Monday, March 9, 2009

A Hero's Welcome: Britain greets a Guantánamo detainee

A Hero's Welcome, by Janet Daley
Britain greets a Guantánamo detainee
The Weekly Standard, Mar 09, 2009, Volume 014, Issue 24

LondonWell, it wasn't quite Nelson Mandela's release from Robben Island, but the treatment was nearly as reverential. The news channels followed every detail of the progress of Binyam Mohamed, the first detainee released from Guantánamo by the Obama administration, from the moment it was solemnly announced that his plane had left the ground to return him to Britain--the country that had granted him asylum (but not citizenship) before his unfortunately timed journey to Afghanistan in June 2001--until the moment the private jet touched down at RAF Northolt in west London.

It was the works: minute-by-minute live coverage of Mohamed's deplaning, flanked by burly men who ushered him quickly to a waiting car. These proceedings were enlivened by an offstage chorus of demands from Labour MPs, human rights lawyers, and the liberal media that the government and the security services tell all they knew about Britain's alleged role in Mohamed's alleged torture at Guantánamo. A parade of activists, from the openly Trotskyite leaders of the Stop the War Coalition to the usual array of anti-American protesters and always-available legal experts, weighed in with speculation on everything from the released man's mental state after force-feeding during a hunger strike to the judicial implications of Britain's participation in torture.
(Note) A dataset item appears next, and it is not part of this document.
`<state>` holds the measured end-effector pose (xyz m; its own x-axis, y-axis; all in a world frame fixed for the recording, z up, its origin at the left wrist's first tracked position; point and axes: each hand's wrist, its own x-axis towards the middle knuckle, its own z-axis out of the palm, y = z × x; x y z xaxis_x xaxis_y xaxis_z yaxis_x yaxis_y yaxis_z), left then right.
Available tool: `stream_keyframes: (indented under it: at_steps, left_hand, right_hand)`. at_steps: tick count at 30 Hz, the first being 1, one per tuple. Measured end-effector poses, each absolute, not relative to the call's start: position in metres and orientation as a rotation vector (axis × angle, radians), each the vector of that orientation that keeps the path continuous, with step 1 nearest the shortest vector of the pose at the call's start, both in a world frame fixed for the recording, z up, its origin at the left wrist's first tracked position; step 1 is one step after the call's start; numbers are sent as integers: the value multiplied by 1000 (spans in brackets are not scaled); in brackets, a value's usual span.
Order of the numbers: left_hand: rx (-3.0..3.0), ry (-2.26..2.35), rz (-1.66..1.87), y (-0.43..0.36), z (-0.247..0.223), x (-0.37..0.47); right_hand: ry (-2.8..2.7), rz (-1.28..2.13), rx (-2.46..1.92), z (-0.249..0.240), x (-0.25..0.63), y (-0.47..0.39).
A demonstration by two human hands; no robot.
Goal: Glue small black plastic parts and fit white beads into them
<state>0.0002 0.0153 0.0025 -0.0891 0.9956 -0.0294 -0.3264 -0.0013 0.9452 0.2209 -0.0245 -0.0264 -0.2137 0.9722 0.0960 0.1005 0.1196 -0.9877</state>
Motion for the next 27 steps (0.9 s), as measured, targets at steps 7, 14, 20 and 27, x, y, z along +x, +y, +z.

Particularly notable was the psychologist who specialized in the study of torture victims. He had not met Mohamed, nor did he have any personal knowledge of the specifics of his case, but that did not prevent the BBC news presenter from engaging him in a lengthy discussion of the likely effects on Mohamed of the treatment he might or might not have endured at Guantánamo--which might or might not have involved the active assistance of the British security forces. The final exchange in this rather surreal dialogue went something like this:

BBC: Isn't it possible that a victim of torture could actually be radicalized by his treatment and led into terrorism, even if he had had no inclinations of that kind in the first place?
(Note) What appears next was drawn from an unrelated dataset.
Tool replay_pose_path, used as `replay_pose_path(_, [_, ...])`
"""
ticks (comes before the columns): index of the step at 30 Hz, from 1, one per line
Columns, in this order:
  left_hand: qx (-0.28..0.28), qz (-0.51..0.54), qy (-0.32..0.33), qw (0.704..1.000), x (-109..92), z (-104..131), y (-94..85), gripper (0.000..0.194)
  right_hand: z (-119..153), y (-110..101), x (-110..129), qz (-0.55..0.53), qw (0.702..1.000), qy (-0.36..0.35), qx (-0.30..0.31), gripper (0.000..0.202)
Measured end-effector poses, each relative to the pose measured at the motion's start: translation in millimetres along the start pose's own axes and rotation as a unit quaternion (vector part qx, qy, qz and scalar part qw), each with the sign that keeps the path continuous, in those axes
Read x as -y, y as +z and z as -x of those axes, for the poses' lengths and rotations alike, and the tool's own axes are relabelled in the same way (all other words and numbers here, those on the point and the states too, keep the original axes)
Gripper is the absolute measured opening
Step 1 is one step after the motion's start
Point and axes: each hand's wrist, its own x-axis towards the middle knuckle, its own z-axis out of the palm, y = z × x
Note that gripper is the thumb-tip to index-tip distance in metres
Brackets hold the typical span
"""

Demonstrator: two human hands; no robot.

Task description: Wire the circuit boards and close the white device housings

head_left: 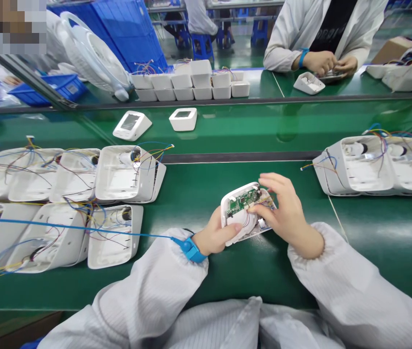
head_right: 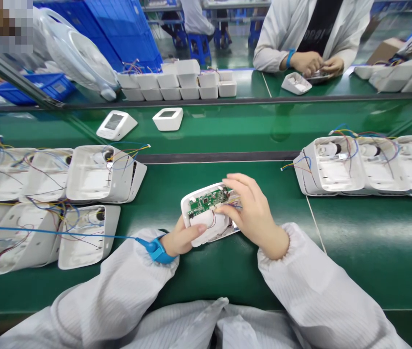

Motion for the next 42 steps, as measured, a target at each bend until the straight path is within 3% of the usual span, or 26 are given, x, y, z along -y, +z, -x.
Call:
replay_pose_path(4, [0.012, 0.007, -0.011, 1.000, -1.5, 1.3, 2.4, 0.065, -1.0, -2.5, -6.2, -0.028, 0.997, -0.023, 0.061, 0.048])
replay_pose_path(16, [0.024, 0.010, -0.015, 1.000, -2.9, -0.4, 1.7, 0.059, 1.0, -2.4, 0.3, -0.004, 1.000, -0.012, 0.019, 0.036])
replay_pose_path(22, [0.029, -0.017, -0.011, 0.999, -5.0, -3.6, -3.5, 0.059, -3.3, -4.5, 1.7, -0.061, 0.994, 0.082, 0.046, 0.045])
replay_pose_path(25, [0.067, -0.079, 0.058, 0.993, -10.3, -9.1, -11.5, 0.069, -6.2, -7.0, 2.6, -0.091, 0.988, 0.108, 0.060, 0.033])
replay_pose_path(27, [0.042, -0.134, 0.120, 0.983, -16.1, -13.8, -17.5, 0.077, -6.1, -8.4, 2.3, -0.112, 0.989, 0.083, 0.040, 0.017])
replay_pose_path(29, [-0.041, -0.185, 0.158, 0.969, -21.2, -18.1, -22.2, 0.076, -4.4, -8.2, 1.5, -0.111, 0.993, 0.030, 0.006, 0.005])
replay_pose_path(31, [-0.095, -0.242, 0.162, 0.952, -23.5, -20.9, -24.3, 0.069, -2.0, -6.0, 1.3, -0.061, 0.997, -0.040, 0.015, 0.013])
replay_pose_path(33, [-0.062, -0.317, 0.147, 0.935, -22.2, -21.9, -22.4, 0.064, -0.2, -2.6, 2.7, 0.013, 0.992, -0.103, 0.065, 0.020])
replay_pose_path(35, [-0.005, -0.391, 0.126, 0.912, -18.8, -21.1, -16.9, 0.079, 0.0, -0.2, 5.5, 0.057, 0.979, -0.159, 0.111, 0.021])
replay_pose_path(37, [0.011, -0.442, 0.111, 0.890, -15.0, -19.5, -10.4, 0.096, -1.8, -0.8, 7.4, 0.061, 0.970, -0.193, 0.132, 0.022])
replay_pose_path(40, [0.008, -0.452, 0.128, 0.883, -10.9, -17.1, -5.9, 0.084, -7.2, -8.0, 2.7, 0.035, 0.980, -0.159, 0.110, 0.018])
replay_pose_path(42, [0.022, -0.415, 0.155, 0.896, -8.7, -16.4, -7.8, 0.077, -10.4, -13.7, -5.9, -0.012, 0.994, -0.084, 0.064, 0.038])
Psychologist: Oh yes. We often find that torture victims are so alienated by their experience that they turn toward active terrorism.

This speculative analysis is, of course, plausible. It just happens that neither the psychologist nor his inquisitor had the remotest idea whether it applied in any way to Mohamed. They were simply weaving a hypothesis. But the subtext of this flight of fancy is not insignificant: If Mohamed should, in the future, be found to be involved in terrorist activity, it will be argued not that this vindicates the U.S. decision to detain and interrogate him in the first place--but that he was radicalized by his (wrongful) detention and interrogation. So even if he turns out to be a terrorist, it'll be our fault.

By the time the main evening news came on, the BBC coverage had become a bit more skeptical. Judicious doubt was inserted into the accounts given by Mohamed himself and his eager legal team about the treatment he had received and his absolute conviction that British forces had been somehow complicit in it. But after another 24 hours, there was a new hyperbole in Mohamed's descriptions of his torture as "medieval" (the rack?) and an apparent acceptance by much of the media of his confident assertion of British involvement.

No one seemed inclined to ask the obvious question: If he believed so firmly that Britain had betrayed him ("Those I hoped would rescue me were allied with my abusers"), why was he so eager to return and make his home here? One sentence from the Guardian's coverage captures this paradox neatly: "Binyam was 'extraordinarily grateful to be back in Britain,' said [his lawyer] Stafford Smith, who said he had 'zero doubt' Britain was complicit in his client's ill-treatment."

How very strange: to be extraordinarily grateful to be back in a country which you believe to have helped to torture you. Now this is not inconceivable. People often have confused and contradictory emotional reactions to traumatic events. But it does seem odd that, in all the excitement of pursuing the British government over its possible engagement in torture, scarcely anyone has thought to raise this query.

Any doubts about the credibility of Mohamed's testimony were pretty well lost in the scrum of the early coverage. This story has everything: above all, anti-Americanism combined with the delights of British self-flagellation.

As one pundit put it, "Now that Binyam Mohamed has returned to the U.K. from detention at Guantánamo Bay, there must be quite a few Whitehall mandarins--not to mention some ex-ministers--who are wandering Westminster frantically trying to clean the blood from their hands." Bush and Blair meet Lady Macbeth: The image is irresistible.

Janet Daley is a columnist for the Daily Telegraph (London).